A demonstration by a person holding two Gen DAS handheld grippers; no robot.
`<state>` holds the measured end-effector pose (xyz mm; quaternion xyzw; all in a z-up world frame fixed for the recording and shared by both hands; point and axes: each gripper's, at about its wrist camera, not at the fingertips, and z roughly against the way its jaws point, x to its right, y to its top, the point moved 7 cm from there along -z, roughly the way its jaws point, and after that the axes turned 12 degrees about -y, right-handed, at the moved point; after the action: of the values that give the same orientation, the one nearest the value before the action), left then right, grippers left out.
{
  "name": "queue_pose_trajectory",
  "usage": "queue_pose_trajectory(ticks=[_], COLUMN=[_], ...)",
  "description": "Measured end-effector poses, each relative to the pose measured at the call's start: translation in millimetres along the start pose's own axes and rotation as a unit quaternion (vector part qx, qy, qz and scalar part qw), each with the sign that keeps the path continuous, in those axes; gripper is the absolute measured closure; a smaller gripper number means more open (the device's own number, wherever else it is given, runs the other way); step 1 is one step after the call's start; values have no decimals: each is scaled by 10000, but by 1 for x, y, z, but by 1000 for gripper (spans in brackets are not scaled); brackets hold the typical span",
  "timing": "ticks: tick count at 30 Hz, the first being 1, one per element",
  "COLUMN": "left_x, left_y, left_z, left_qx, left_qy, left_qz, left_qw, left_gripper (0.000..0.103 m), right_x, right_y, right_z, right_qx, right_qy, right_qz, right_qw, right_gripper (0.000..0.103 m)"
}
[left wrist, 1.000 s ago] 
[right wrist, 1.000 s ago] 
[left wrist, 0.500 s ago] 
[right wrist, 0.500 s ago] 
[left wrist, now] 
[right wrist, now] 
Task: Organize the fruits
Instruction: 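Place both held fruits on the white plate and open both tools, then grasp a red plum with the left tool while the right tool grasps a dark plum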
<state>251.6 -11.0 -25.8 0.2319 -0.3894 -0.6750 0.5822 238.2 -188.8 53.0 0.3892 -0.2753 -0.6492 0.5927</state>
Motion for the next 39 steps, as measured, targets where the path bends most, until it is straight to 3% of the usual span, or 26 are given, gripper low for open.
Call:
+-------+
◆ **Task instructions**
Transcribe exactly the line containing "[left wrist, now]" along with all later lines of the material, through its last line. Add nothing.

◆ **Task solution**
[left wrist, now] 
[right wrist, now] 
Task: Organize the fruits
Instruction: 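Place both held fruits on the white plate and open both tools, then grasp a red plum with the left tool while the right tool grasps a dark plum
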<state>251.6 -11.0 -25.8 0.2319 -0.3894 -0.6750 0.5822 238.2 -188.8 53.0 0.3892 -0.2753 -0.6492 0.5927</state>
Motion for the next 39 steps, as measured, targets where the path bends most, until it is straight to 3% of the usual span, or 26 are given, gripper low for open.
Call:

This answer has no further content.